Alors qu'on constate que "Acid House" est plutôt dénué d'intérêt, que tout semble un peu vain car la vulgarité n'amène à rien d'autre qu'à plus de vulgarité encore avec donc cette gratuité qui empêche toute réflexion. Provoc sans aucun doute, mais à quoi cela sert-il quand cela mène nulle part ?! Ainsi Dieu qui est un être aussi abject que les autres personnages punit un jeune branleur à cause de sa vie sans intérêt, un couple qui se hait (ou qui s'aime pour de mauvaises raisons, ou qui croit s'aimer ?!) vit dans un quotidien crades à tous points de vue où notre seul pensée est de se dire pauvre gosse (!), et enfin ce dernier récit qui reste le plus amusant mais qui ne mène nulle part puisque sans morale.

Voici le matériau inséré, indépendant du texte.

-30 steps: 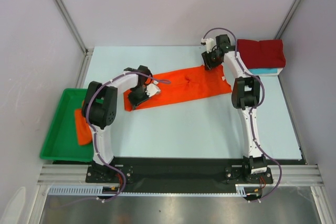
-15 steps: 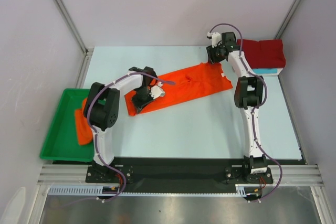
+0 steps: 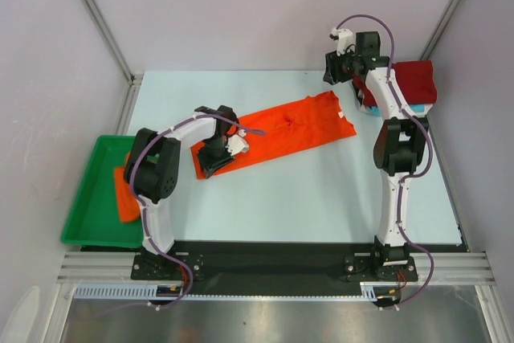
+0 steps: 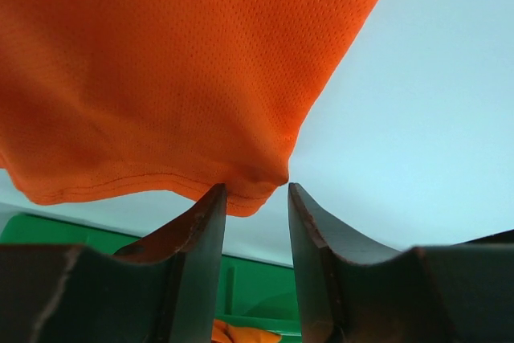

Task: Fold and stack the t-shirts
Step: Fold the tshirt

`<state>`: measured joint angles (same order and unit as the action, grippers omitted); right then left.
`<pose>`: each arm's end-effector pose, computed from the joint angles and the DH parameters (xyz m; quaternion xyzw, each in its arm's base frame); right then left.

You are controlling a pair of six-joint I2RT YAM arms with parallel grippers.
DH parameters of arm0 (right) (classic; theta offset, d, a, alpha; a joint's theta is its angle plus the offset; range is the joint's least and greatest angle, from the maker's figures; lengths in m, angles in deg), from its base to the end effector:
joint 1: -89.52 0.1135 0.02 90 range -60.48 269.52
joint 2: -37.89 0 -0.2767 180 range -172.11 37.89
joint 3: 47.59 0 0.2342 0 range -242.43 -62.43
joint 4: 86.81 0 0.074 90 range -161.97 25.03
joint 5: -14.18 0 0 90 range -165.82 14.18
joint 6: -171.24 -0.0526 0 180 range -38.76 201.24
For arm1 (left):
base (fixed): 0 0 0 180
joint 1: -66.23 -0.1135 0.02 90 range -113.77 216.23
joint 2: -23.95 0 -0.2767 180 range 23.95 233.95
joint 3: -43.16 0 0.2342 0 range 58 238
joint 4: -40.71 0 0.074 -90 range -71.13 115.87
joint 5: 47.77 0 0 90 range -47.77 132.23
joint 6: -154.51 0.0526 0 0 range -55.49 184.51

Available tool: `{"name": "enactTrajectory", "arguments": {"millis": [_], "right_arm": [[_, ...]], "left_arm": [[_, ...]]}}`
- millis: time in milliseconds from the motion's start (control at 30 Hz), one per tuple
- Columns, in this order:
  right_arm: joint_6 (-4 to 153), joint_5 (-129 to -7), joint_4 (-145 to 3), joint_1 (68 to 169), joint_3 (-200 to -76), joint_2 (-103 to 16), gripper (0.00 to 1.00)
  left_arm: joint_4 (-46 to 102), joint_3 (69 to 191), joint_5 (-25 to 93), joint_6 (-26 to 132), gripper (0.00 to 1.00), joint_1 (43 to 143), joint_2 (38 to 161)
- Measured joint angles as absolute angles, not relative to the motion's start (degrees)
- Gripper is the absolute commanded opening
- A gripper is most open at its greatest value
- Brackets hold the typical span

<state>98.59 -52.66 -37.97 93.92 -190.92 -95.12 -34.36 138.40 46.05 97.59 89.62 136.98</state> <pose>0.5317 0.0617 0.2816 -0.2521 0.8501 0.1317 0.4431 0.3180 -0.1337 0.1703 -0.4734 -0.8799 -0.0311 0.0277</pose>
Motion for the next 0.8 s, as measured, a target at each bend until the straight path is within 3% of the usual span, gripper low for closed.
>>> {"name": "enactTrajectory", "arguments": {"millis": [200,300,367,433,800], "right_arm": [[98.3,-51.8,-37.4,94.0,-186.7,-92.7,0.54],[98.8,-52.3,-36.9,94.0,-184.9,-92.5,0.54],[99.3,-52.5,-36.4,94.1,-183.5,-92.4,0.54],[99.8,-52.9,-36.0,94.2,-182.4,-92.4,0.54],[102.6,-56.9,-35.4,95.2,-182.8,-96.5,0.54]], "left_arm": [[-31.6,136.0,46.9,99.0,0.38,89.6,137.4],[-30.8,135.1,47.4,99.5,0.23,89.6,137.7],[-30.4,135.1,47.7,99.6,0.06,89.6,137.8],[-30.6,135.5,47.9,99.7,0.00,89.6,138.1],[-30.1,130.9,45.8,98.7,0.00,92.5,134.8]]}}
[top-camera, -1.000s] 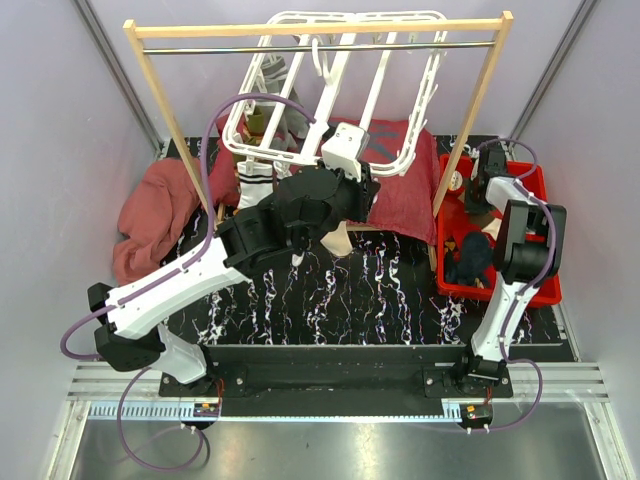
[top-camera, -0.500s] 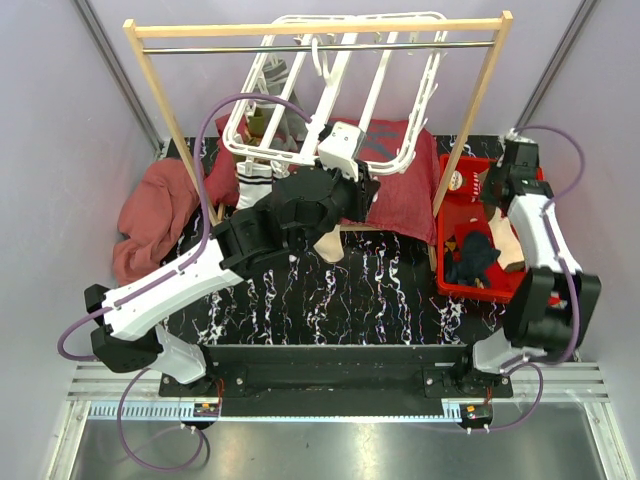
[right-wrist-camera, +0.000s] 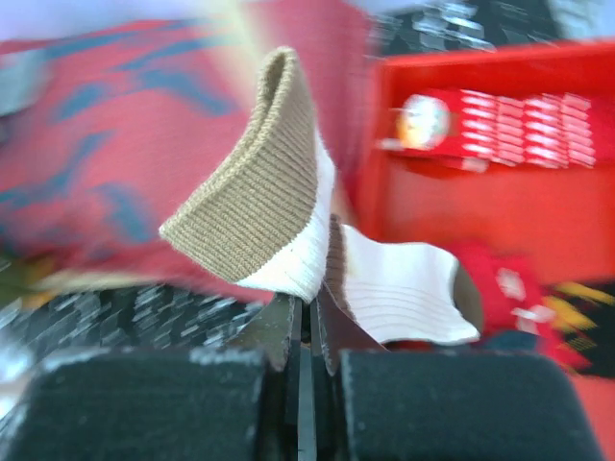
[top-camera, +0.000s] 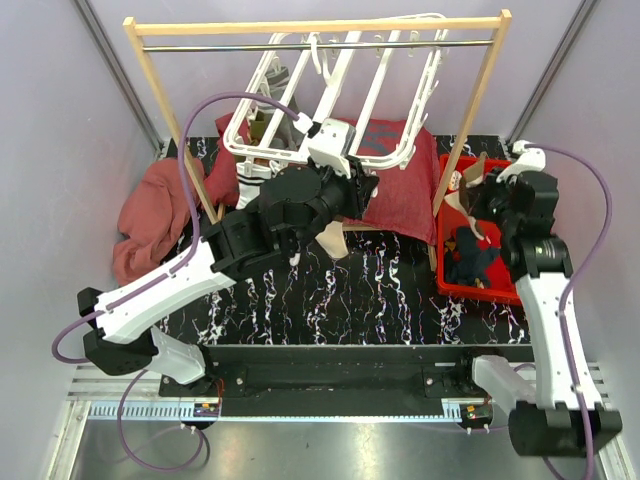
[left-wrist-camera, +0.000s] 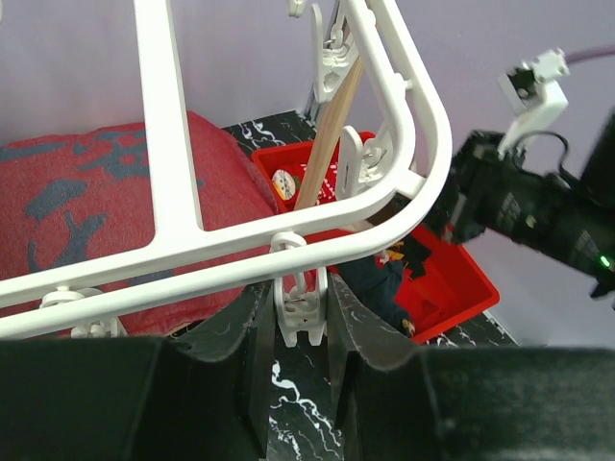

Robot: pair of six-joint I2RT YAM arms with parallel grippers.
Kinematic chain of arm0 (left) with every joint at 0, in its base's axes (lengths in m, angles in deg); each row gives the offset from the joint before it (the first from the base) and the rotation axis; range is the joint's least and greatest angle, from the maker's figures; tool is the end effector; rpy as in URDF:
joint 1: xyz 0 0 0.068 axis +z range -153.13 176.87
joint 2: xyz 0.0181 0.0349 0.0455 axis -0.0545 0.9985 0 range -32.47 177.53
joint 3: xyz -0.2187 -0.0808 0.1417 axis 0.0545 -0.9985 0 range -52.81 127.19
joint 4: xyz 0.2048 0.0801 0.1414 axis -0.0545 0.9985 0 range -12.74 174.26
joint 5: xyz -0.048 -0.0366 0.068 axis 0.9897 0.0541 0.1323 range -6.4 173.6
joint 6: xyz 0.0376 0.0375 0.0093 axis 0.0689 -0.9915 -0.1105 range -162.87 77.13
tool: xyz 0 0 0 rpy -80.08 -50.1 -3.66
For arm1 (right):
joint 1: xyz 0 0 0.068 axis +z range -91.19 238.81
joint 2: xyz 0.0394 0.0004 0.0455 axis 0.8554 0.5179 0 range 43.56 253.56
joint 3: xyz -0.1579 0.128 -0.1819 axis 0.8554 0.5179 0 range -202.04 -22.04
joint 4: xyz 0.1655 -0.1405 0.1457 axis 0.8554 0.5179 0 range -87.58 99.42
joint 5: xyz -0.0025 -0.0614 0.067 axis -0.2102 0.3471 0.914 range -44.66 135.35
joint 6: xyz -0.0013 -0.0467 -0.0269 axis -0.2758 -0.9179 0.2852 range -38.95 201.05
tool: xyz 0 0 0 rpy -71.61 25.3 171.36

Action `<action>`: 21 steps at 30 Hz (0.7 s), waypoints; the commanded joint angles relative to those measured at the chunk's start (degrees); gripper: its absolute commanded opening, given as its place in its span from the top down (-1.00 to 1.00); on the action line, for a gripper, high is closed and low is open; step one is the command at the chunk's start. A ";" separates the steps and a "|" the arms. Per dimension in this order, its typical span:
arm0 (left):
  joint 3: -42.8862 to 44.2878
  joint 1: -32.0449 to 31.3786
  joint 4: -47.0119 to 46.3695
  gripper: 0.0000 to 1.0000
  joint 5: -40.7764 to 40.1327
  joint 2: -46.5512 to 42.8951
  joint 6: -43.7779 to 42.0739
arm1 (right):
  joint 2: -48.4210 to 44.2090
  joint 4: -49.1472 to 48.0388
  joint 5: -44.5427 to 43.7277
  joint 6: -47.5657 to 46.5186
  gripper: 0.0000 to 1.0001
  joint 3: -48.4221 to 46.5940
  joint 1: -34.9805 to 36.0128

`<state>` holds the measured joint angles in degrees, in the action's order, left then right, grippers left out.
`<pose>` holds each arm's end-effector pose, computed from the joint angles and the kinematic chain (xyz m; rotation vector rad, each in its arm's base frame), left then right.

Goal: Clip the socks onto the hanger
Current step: Clamp the sock onto the hanger.

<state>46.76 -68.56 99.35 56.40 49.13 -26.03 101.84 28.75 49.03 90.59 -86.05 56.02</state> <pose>0.1400 -0.2673 0.4998 0.3387 1.6481 -0.7059 0.2214 -0.0085 0.3836 0.1647 1.9251 0.1408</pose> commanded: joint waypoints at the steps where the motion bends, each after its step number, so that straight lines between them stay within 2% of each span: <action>1: -0.95 0.39 -6.88 1.00 -1.28 -3.03 0.65 | -7.82 -0.49 7.82 1.01 1.00 1.95 6.72; 8: -2.28 0.30 -9.08 1.00 0.13 -3.38 1.97 | -17.23 -4.17 19.15 3.46 1.00 9.32 15.43; 13: -3.24 0.39 -11.18 1.00 1.45 -3.38 2.67 | -17.50 -12.69 27.24 7.24 1.00 12.76 16.14; 17: -5.26 0.30 -13.38 1.00 1.89 -3.73 3.02 | -15.05 -17.44 29.36 10.49 1.00 14.26 17.20; 21: -4.82 0.30 -12.95 1.00 2.42 -3.29 3.11 | -13.20 -21.13 27.52 10.41 1.00 14.26 21.94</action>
<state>41.40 -68.51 91.00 58.04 47.19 -23.32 87.96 15.61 74.88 99.24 -71.58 74.77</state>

Trois récits donc qui ne sont reliés par aucune réelle thématique, un premier genre "rape and revenge" avec sa dose de fantastique qui pourrait être le cauchemar sous mauvais trip stupéfiant, un second qui serait dans une sorte de réalisme social façon Ken Loach en burn-out, un troisième façon "Allo Maman ici Bébé" (1989) de Amy Heckerling sous acide. On reste perplexe, surtout au début avec un premier segment franchement hideux sur le fond comme sur la forme voir même nauséabond. Le second est presque trop sérieux dans sa dramaturgie comparé au deux autres et semblent alors hors sujet, tandis que le troisième est sans doute le plus drôle même si on a bien du mal à en rire. En conclusion on peut sans mal affirmer que ce film est une expérience à tous les niveaux, qu'il risque sans mal d'en choquer certains, de laisser d'autres dans une sorte de léthargie devant tant de vulgarité, mais on ne peut nier le potentiel et certaines idées qui auraient sans doute mener vers un film d'une autre ampleur avec un scénariste plus "cinématographique" avec une vue d'ensemble, avec un fil conducteur entre les segments plus probants. Après "Trainspotting", citons aussi le chef d'oeuvre "Requiem for a Dream" (2000) de Darren Aronofsky, ce film ne peut malheureusement qu'être anecdotique.